INDUSTRIAL APPLICABILITY

The speech recognition device according to the invention is suited to use with an in-vehicle apparatus or the like that receives a voice operation, for extracting the operation command by accurately determining a speech input by the user.

REFERENCE SIGNS LIST

100, 100A, 100B, 100C: speech recognition device, 101: speech recognition unit, 102: speech-recognition dictionary storage unit, 103: keyword extraction unit, 104: keyword storage unit, 105, 105 a : conversation determination unit, 106: operation command extraction unit, 107: operation command storage unit, 108, 108 a : face-direction information acquisition unit, 109: face-direction determination unit, 110: response detection unit, 111, 701: communication unit, 700: server device.

Claims

1.-8. (canceled)

9. A speech recognition device, comprising:

processing circuitry to perform speech recognition on a speaker's speech;

to extract a preset keyword from a recognition result;

to refer to an extraction result and determine whether the speaker's speech is a conversation; and

to extract a command for operating an apparatus from the recognition result when the processing circuitry determines that the speech is not a conversation, and not extracting to extract the command from the recognition result when the processing circuitry determines that the speech is a conversation,

wherein the preset keyword is a word indicating a personal name or a call.

10. The speech recognition device of claim 9,

wherein the processing circuitry

to acquire face-direction information of at least either a speaker or a person other than the speaker; and

to determine when the processing circuitry determines that the speech is not a conversation, whether the speaker's speech is a conversation, on a basis of whether the acquired face-direction information satisfies a preset condition;

wherein the processing circuitry extracts the command from the recognition result when the processing circuitry has determined that the speech is not a conversation, and does not extract the command from the recognition result when the processing circuitry has determined that the speech is a conversation.

11. The speech recognition device of claim 9,

wherein the processing circuitry

to acquire face-direction information of a person other than a speaker; and

to detect presence or absence of a response of the other person on a basis of at least either the acquired face-direction information of the other person in response to the speaker's speech or a recognized speech response of the other person in response to the speaker's speech; and to set, when having detected the response of the other person, the speaker's speech or a part of the speaker's speech, as the keyword.

12. The speech recognition device of claim 9,

wherein, while determining the speaker's speech to be a conversation, the processing circuitry determines whether an interval between speech sections in the recognition results is equal to or more than a preset threshold value, and estimates that the conversation has been terminated, when the interval between the speech sections is equal to or more than the preset threshold value.
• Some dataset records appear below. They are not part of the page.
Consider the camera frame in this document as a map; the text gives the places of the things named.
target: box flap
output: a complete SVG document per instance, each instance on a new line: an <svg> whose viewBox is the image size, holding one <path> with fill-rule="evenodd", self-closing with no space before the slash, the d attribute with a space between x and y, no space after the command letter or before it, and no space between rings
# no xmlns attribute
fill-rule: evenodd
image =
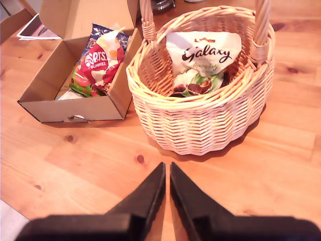
<svg viewBox="0 0 321 241"><path fill-rule="evenodd" d="M128 44L128 48L138 49L141 45L141 36L138 29L135 29L132 33L131 42ZM117 81L113 82L113 86L110 89L109 96L117 106L120 114L125 118L129 103L131 101L131 92L128 88L126 67L136 54L136 51L127 51L125 54L124 61L120 64L117 74L114 78Z"/></svg>
<svg viewBox="0 0 321 241"><path fill-rule="evenodd" d="M137 10L138 0L43 0L40 19L61 38L72 39L89 36L93 23L132 29Z"/></svg>
<svg viewBox="0 0 321 241"><path fill-rule="evenodd" d="M1 44L31 19L31 14L26 9L22 9L18 13L1 21Z"/></svg>
<svg viewBox="0 0 321 241"><path fill-rule="evenodd" d="M124 119L109 96L67 100L19 101L19 104L40 122L78 122L77 118L73 118L74 116L83 116L87 121Z"/></svg>
<svg viewBox="0 0 321 241"><path fill-rule="evenodd" d="M61 88L76 59L65 43L60 43L29 84L19 101L52 100Z"/></svg>

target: wicker basket
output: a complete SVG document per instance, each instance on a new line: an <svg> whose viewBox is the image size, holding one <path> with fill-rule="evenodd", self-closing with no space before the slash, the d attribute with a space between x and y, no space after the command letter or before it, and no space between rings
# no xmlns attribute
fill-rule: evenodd
<svg viewBox="0 0 321 241"><path fill-rule="evenodd" d="M144 130L162 148L181 155L220 150L259 118L272 87L275 34L270 0L256 5L257 12L203 8L169 21L156 33L150 0L140 0L145 39L126 69L128 85ZM228 67L229 85L204 95L168 97L174 82L166 34L189 31L237 33L242 51Z"/></svg>

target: black object
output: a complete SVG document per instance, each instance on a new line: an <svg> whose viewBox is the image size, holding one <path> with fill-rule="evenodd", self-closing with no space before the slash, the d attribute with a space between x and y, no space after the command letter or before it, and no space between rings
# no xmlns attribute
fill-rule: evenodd
<svg viewBox="0 0 321 241"><path fill-rule="evenodd" d="M149 232L153 234L151 227L163 223L163 219L155 218L165 202L165 175L165 164L160 163L136 190L105 215L53 215L32 220L16 241L145 240ZM178 241L321 241L320 230L307 220L234 216L175 163L171 164L171 197L175 204L172 212L178 211L185 228L185 237L180 239L177 235Z"/></svg>
<svg viewBox="0 0 321 241"><path fill-rule="evenodd" d="M160 163L129 196L105 215L53 215L30 221L16 241L144 240L165 196Z"/></svg>
<svg viewBox="0 0 321 241"><path fill-rule="evenodd" d="M164 10L169 9L170 7L176 8L174 0L151 0L151 9L154 12L163 12Z"/></svg>
<svg viewBox="0 0 321 241"><path fill-rule="evenodd" d="M43 26L42 29L39 31L38 36L42 35L42 34L45 33L47 30L48 30L48 29L47 29L45 26Z"/></svg>
<svg viewBox="0 0 321 241"><path fill-rule="evenodd" d="M307 220L234 216L205 194L175 163L171 164L171 196L190 241L321 240L318 227Z"/></svg>

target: white packaging
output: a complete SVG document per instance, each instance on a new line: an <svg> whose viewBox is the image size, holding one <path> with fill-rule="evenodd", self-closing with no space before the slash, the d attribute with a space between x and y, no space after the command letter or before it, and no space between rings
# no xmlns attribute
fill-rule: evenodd
<svg viewBox="0 0 321 241"><path fill-rule="evenodd" d="M232 64L242 49L238 34L228 32L173 32L166 48L173 61L173 75L195 69L202 77L212 76Z"/></svg>

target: red packaging
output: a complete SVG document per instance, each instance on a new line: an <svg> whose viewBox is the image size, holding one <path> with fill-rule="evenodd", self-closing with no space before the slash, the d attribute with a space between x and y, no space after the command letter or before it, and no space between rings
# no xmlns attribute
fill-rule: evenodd
<svg viewBox="0 0 321 241"><path fill-rule="evenodd" d="M98 38L84 61L77 66L74 81L84 79L86 85L88 85L84 86L84 83L82 83L82 88L77 89L78 92L82 93L83 89L87 89L87 87L90 87L93 92L95 92L95 89L104 93L108 92L110 83L124 59L124 50L116 38L118 33L119 31L113 31Z"/></svg>

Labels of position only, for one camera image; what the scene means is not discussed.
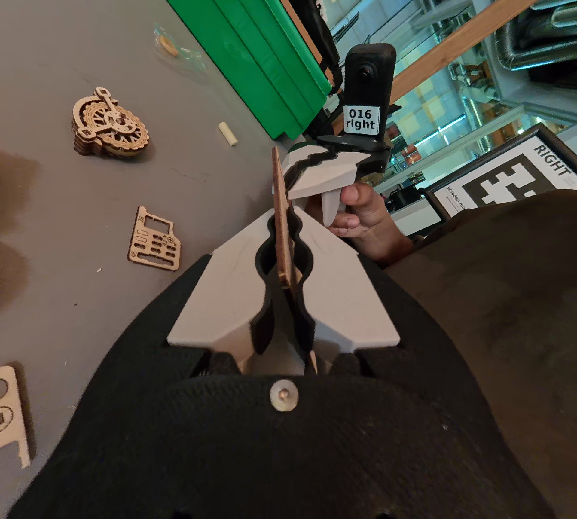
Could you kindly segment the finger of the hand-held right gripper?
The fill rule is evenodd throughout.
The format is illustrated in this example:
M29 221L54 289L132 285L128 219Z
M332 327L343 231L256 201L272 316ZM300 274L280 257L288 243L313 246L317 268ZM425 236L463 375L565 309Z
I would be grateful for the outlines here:
M362 153L362 162L357 165L339 163L337 160L323 161L314 165L327 155L310 156L297 162L292 168L283 170L287 198L294 207L305 210L309 197L320 195L322 223L330 227L336 214L344 209L340 200L342 188L351 185L357 177L358 165L371 159L371 155Z
M297 149L291 149L291 151L285 157L282 163L282 170L288 170L292 168L297 162L302 160L307 160L310 156L316 157L321 155L327 155L324 159L319 159L317 163L320 164L323 161L337 160L339 163L351 163L357 165L362 162L362 153L354 151L335 151L334 149L323 148L318 145L306 145L301 146Z

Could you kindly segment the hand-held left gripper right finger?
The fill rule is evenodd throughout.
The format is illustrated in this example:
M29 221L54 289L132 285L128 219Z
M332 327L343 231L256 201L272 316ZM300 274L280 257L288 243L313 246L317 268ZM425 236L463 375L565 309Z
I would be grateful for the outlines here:
M295 215L313 259L302 293L314 320L315 354L333 363L342 353L397 346L400 335L357 252L303 210Z

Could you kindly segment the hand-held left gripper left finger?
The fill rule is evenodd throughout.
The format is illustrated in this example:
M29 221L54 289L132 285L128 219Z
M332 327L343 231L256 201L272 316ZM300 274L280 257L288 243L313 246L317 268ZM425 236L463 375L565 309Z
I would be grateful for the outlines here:
M269 210L216 249L167 342L227 352L245 373L274 331L269 274L276 265L275 216Z

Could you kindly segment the wooden sheet with wheel parts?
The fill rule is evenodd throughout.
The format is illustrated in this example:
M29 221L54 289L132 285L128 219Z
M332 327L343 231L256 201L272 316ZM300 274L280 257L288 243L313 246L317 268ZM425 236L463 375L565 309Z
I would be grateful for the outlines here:
M287 219L290 202L287 198L285 179L277 147L272 148L272 180L278 278L292 314L294 328L297 328L297 307L295 295L297 292L298 282L302 278L302 275L295 267L293 261L294 242L290 237Z

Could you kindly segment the grey desk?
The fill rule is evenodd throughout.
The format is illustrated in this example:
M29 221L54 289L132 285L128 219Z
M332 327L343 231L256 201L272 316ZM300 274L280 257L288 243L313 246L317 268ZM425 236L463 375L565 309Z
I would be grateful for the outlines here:
M157 58L154 26L206 74ZM127 161L73 149L74 104L105 87L150 142ZM218 125L225 121L238 144ZM128 324L272 205L270 139L165 0L1 0L1 364L18 371L32 463L1 449L1 518L45 465ZM174 223L180 267L127 259L138 206Z

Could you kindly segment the person's right hand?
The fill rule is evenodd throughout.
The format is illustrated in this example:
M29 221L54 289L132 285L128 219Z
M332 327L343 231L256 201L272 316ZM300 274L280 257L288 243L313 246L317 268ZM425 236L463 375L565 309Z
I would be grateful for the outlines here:
M354 183L343 187L340 200L346 209L336 214L328 230L350 240L361 255L385 268L413 252L413 242L402 234L383 198L370 186Z

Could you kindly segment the small slotted wooden piece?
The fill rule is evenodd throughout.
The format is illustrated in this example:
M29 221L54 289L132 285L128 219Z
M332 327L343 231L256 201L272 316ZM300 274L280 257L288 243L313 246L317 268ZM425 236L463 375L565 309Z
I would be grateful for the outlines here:
M156 269L177 271L181 263L181 252L181 242L175 235L174 223L139 205L127 259Z

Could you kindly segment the black office chair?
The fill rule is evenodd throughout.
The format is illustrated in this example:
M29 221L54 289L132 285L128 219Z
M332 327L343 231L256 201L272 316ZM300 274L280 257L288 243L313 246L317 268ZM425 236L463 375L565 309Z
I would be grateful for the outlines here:
M334 85L329 94L334 95L343 82L340 55L329 27L321 16L320 6L316 0L289 0L289 2L321 55L321 68L330 70L333 76Z

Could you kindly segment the wooden ceiling beam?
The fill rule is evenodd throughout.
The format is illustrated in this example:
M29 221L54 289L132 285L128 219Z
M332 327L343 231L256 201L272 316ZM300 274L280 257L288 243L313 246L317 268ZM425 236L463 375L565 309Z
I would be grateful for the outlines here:
M475 44L483 41L503 25L539 0L496 0L461 28L442 40L429 52L393 79L391 102L397 102L422 82L435 75Z

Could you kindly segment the green plastic bin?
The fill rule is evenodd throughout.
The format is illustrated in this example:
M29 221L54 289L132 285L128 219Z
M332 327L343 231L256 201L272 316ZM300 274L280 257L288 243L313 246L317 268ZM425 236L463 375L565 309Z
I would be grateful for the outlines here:
M333 75L289 0L166 0L272 139L295 140Z

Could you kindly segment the clear bag of small parts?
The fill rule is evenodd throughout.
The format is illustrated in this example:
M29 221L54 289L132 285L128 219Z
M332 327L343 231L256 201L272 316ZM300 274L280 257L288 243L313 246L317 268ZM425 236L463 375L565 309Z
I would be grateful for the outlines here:
M154 26L154 52L159 60L180 74L198 78L206 74L206 65L198 50L180 46L159 24Z

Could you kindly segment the framed marker sign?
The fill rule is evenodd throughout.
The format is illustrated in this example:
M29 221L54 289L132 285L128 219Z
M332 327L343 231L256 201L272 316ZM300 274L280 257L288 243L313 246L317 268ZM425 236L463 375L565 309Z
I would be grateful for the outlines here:
M576 189L576 126L554 134L543 123L443 177L423 192L443 221L555 189Z

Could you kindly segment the wooden wheel assembly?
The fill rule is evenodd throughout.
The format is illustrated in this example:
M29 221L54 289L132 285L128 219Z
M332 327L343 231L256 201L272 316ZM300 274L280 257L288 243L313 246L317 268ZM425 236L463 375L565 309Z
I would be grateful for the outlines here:
M149 144L144 123L119 106L104 87L97 87L92 96L76 102L71 124L73 147L80 155L132 158L144 152Z

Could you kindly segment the wooden sheet with window cutout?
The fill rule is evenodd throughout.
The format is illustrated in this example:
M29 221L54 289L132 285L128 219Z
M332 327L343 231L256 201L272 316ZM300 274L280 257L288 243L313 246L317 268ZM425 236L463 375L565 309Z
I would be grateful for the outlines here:
M1 393L1 448L17 443L20 466L25 469L31 465L31 458L17 376L13 367L1 366L1 382L5 384L5 392Z
13. The speech recognition device of claim 9,

wherein, while determining the speaker's speech to be a conversation, the processing circuitry determines whether a word indicating termination of conversation is included in the recognition result, and estimates that the conversation has been terminated, when the word indicating termination of conversation is included.

14. The speech recognition device of claim 9, wherein the processing circuitry, when determining that the speaker's speech is a conversation, performs a control to provide notification about a result of the determination.

15. A speech recognition method, comprising:

performing speech recognition on a speaker's speech;

extracting a preset keyword from a recognition result;

referring to an extraction result, and determining whether the speaker's speech is a conversation; and

extracting a command for operating an apparatus from the recognition result when the speech is determined not to be a conversation, and not extracting the command from the recognition result when the speech is determined to be a conversation,

wherein the preset keyword is a word indicating a personal name or a call.